After all, just a few months ago, things were not looking too good for Obama. His campaign was struggling to create a coherent narrative of why Americans should renew hope and change — the economy had not recovered as it should have, most of Obama’s campaign promises had gone unfulfilled, and the debt situation was worse than ever.

However, the Obama campaign staff has gotten its act together over the past few months.

They have a clear message: Despite the immense difficulties of the last four years, Obama has accomplished a lot. Vote for him and he’ll continue the good fight.
That message is a huge contrast to Romney’s, whose campaign is still flustered in self-contradictions and vague policy proposals.

Rather than presenting a concise, guiding vision, Romney’s campaign has merely tried to avoid conflicts with any particular group, as exemplified in his economic policy. Not only does he promise to reduce the budget deficit to appease the deficit hawks, but he also plans to do it without raising taxes.

Of course, there will have to be cuts in spending and deductions, but Romney has yet to specify which programs he will cut and how much. Overall, the plan is unworkable, opaque, and politically shifty.

The same goes for Romney’s other positions; where they haven’t changed completely, they are terribly vague. He disapproves of Obamacare, but is proud of the Massachusetts plan it was based upon, the very plan he signed into law. On 60 Minutes, he chastised Obama for having cut $716 billion to Medicare, despite the fact that he chose a running mate whose budget plan included those same cuts. The most cohesive part of Romney’s message is, “I don’t like Obama.” Unfortunately, Romney cannot rely on voters’ dislike of Obama alone; he needs to convince the public that he is actually a better alternative.
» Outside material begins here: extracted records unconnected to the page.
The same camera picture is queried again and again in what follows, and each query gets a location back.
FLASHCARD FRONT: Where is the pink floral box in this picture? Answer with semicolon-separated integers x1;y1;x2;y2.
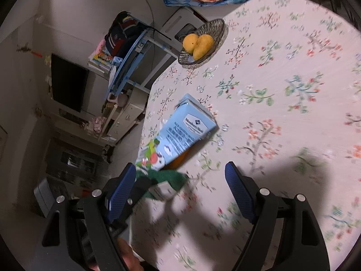
88;116;106;132

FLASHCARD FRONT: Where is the blue study desk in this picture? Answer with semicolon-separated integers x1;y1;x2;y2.
105;17;177;103

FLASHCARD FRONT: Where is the dark glass cabinet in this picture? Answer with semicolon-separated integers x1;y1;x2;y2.
46;138;111;193

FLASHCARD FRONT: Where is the green packet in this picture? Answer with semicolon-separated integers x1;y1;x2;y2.
135;169;188;201

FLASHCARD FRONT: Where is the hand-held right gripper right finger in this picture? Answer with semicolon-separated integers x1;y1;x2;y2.
224;161;331;271

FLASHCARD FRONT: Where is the dark striped backpack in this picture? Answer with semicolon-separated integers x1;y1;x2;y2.
104;11;136;57

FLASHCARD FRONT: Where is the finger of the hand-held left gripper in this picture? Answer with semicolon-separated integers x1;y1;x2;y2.
125;178;154;213

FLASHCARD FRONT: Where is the cream television cabinet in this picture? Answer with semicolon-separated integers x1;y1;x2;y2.
53;86;149;148

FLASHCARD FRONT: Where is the black television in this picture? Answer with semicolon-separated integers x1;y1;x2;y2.
50;53;90;113

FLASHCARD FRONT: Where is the table with floral cloth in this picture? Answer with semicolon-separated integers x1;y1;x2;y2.
128;0;361;271

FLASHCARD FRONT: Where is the grey box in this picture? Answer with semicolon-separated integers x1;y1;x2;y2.
33;177;56;218

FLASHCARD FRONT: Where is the person's left hand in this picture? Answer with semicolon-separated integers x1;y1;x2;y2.
117;237;145;271

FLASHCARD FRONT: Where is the yellow mango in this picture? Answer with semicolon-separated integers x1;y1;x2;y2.
193;35;214;60
182;33;199;54

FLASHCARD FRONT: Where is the light blue carton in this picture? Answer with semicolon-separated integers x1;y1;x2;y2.
137;93;218;173

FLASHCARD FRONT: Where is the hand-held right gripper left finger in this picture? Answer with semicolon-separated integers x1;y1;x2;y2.
42;162;137;271

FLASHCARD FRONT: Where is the white plastic stool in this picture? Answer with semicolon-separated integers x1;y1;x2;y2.
162;7;207;42

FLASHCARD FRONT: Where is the row of books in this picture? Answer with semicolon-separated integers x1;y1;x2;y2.
88;49;115;73

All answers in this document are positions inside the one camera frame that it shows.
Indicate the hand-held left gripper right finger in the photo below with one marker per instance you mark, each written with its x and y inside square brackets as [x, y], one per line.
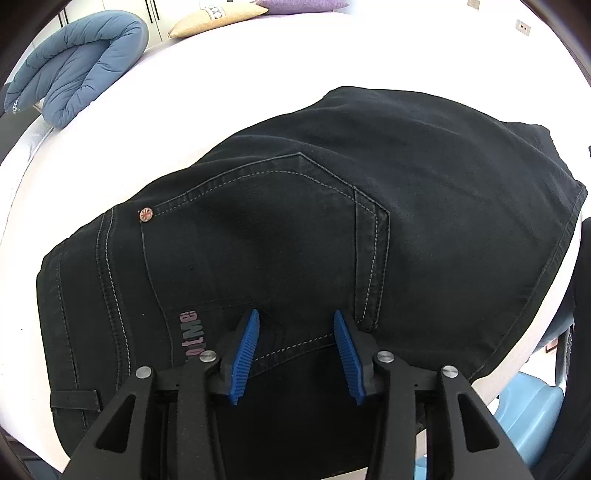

Americans will be reluctant to trade in their old car if the alternative is just another car of the same quality, but entirely unfamiliar. Technically speaking, Romney should have an advantage: The election is still operating under an anti-incumbent environment. According to Gallup, 54 percent of Americans believe that the economy is getting worse, and RealClearPolitics, a polling aggregator, shows that 56 percent believe that the country is headed in the wrong direction.

With less than 40 days before the election, however, and a recent string of gaffes that have made members of his own party cringe, the window of time has diminished significantly for Romney and his campaign. One thing is certain, however. These last few weeks before the election will be crucial for both campaigns.